Here's the thing. We need to set reasonable expectations for test automation. Automation can make testing easier, and can speed up tedious processes. However, automation is not some magical, omniscient force that can interpolate how your application works and how to best recover from problems. If it could, we wouldn't need testers or developers - all our software would write and test itself. Anyone who tells you that automated tests will just magically resolve themselves with no direction on your part (they might be cute and use the word "automagically" - watch out for those people) is someone who's selling something, or is clueless.

Automation is a tool. It's not magic. It's not smarter than you are. It's only as smart as you make it, and it can only do what you tell it. Your automation can never, and will never "just know" how to test your application. The computer is a stupid box. It's just fast. If you don't tell it what to do, it will do nothing, although it will do nothing very quickly.

In short, automation is not magic, it's more like alchemy. It can be complicated at times, but the end result of making the testing process smoother/easier/faster is akin to turning lead into gold.

Friday, August 20, 2010

The Julia Child Approach to Demos

When you're giving live demos, it's always handy to have everything you need for that demo ready to go. Have powerpoint already loaded, have the application you're demo-ing already loaded, and have anything else ready to go, too. If you'll need to show a calculation, have Calculator already running. If you'll need to write some code in Visual Studio, have that already running & open to a blank project. The idea here is that your audience should never have to watch a splash screen or "Loading" dialog. Before I run a demo, I launch all the apps I need, and organize them on the Windows task bar so that they're in the order that I'll use them. Then I just click right through the task bar as I go from one activity to the next.

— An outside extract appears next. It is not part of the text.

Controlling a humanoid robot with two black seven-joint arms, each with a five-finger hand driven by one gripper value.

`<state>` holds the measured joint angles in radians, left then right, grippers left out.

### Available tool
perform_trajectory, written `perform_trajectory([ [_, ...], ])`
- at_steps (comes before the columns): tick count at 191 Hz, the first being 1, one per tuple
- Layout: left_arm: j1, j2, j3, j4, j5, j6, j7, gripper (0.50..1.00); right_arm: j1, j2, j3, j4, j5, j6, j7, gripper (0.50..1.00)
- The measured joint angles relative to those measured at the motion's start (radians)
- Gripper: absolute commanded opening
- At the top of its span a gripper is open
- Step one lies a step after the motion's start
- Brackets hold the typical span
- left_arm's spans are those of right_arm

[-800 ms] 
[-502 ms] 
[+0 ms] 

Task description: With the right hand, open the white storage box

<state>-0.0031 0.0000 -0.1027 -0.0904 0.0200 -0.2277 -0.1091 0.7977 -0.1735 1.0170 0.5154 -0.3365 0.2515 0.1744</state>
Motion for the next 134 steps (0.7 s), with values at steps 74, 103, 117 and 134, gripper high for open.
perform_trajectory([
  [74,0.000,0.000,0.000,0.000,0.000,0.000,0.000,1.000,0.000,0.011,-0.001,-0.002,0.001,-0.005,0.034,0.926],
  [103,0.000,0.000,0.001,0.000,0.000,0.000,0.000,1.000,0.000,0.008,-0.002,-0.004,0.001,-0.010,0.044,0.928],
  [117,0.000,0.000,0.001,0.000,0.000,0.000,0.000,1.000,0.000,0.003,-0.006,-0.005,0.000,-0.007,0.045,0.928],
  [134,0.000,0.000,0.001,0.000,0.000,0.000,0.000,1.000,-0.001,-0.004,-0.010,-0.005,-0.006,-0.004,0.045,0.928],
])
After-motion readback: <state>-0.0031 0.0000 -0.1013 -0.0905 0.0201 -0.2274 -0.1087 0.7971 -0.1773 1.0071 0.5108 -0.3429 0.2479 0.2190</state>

Additionally, if you're going to demo any feature that takes longer than 10 seconds to complete, consider having a "before & after" of that feature, where you walk through the steps needed to perform the action (the before), and then have a finished version of the feature ready to show off (the after).

(A note here - always tell your audience about how much time the operation should take to complete. You don't want to misrepresent how fast your application works, that's a sure-fire way to lose credibility in your customers' eyes. I usually say something like "This operation usually takes about 5 minutes to complete, so instead of making you stare at my hourglass for that much time, I've already got a finished sample right here")

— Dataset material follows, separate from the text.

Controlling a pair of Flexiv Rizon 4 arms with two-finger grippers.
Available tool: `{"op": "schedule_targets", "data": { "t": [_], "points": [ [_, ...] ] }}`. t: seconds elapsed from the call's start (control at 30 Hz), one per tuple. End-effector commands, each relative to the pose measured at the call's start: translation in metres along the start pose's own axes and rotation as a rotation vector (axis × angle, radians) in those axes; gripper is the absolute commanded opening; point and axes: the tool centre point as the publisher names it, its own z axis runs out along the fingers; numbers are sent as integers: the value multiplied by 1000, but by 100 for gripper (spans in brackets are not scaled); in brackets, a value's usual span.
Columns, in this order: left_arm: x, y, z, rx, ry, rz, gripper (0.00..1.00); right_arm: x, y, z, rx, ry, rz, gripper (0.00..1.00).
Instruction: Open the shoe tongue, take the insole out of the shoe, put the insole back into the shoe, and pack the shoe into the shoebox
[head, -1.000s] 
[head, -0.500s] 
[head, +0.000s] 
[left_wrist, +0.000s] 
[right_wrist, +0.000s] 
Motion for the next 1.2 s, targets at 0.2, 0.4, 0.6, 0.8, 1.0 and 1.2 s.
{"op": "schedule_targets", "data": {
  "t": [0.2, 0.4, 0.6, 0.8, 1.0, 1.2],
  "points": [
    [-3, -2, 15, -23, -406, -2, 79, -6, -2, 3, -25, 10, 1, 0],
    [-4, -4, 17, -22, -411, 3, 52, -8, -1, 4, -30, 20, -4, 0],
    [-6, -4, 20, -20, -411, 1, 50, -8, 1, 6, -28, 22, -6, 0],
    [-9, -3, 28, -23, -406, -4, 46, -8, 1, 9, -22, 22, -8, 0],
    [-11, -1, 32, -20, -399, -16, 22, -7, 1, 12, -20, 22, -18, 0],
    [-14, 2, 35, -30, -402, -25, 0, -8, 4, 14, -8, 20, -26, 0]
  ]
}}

I call this the Julia Child approach, because I was first exposed to it while watching Julia Child's cooking show back when I was a kid. Julia would have all her ingredients and utensils ready, so she'd smoothly go from one prep task to the next. For example, if she needed to chop some tomatoes, she already had the tomatoes washed, and there was a cutting board and a knife right there. You didn't need to watch her hunt around for anything, she had it ready to go. Then she'd walk you through all the steps to make a cake, then put that cake in the oven. Then she'd move over to a second oven, and remove a cake that had finished cooking. It was a great way to show both the preparation and the finished product, without needing a lot of filler in the presentation.

So having all the pieces of your demo ready to go will make the presentation go smoother, and having a "before & after" prevents awkward lapses in the presentation. All in all, this approach helps ensure a clean, smooth presentation that your customers will eat up. Bon Appetit!

Friday, August 13, 2010

Automate in Straight Lines

Everyone's heard the adage "the shortest distance between two points is a straight line." This holds true in test automation as well. I recently spoke with someone who was struggling to get a UI automation tool to run against an application. This lady had no experience with test automation before, and the application was not "automation friendly." As such, she had spent almost an entire week struggling to get tests running.

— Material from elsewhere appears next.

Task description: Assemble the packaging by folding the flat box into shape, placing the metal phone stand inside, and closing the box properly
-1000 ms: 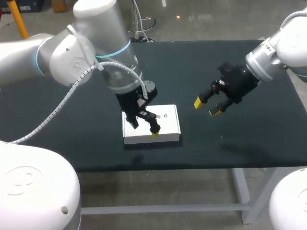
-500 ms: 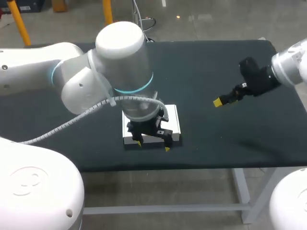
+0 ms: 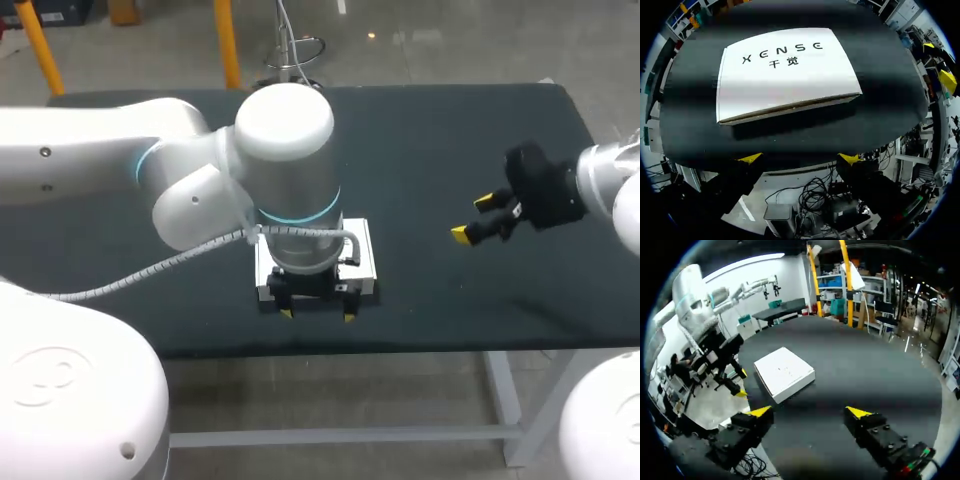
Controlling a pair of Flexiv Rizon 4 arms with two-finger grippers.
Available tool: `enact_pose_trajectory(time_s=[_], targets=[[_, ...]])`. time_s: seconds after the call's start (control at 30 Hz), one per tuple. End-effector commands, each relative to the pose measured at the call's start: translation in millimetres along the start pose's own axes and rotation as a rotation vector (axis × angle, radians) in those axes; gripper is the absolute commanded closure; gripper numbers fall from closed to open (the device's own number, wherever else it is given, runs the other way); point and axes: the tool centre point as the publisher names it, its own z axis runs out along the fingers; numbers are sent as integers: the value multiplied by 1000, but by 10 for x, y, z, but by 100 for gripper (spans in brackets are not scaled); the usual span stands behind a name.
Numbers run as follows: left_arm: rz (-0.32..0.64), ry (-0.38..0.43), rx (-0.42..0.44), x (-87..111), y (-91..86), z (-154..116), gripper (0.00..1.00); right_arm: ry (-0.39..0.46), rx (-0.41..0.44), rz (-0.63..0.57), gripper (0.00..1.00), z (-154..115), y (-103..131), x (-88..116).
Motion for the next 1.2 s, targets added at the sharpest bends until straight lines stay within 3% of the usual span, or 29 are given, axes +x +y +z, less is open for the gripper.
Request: enact_pose_trajectory(time_s=[0.03,0.1,0.3,0.6,1.2], targets=[[-14,-30,-5,34,-51,98,0,-23,-104,-62,0,-67,-61,-34],[-33,-38,-5,23,-73,120,0,-66,-136,-106,0,-119,-61,-89],[-61,-51,-4,5,-165,186,0,-83,-255,-243,0,-212,-79,-217],[-116,-46,4,-58,-322,220,0,-96,-341,-356,0,-250,-20,-310],[-181,-62,4,-153,-783,316,0,-101,-364,-388,0,-268,1,-383]])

I spoke with her on the phone for about 30 minutes, and during the course of the conversation, the intent of what she was doing came out. She was not testing the software, she was trying to populate a database with information, and this database would then be used for training purposes. She'd need to repopulate the db each time there was a class to teach. This GUI automation scenario she was trying to create would take hours to run, but she hoped she could start it on the night before a class and then have it be ready in the morning.

I asked her why she didn't just write a plain old SQL script that would populate the db, then create a backup of the database and restore it each time she needed to teach a class. There was silence on the other end of the line.

Look for the simple solutions. Databases can be written to directly, and then restored, over and over again. Webservices can be manipulated directly, methods can be called from dlls directly, the Windows Registry can be manipulated directly. If your intent is just to get data from point A to point B, do it in a straight line via script. Adding other layers of complexity (UIs, GUI tools, etc) is kind of like trying to go from New York City to Boston by way of Los Angeles.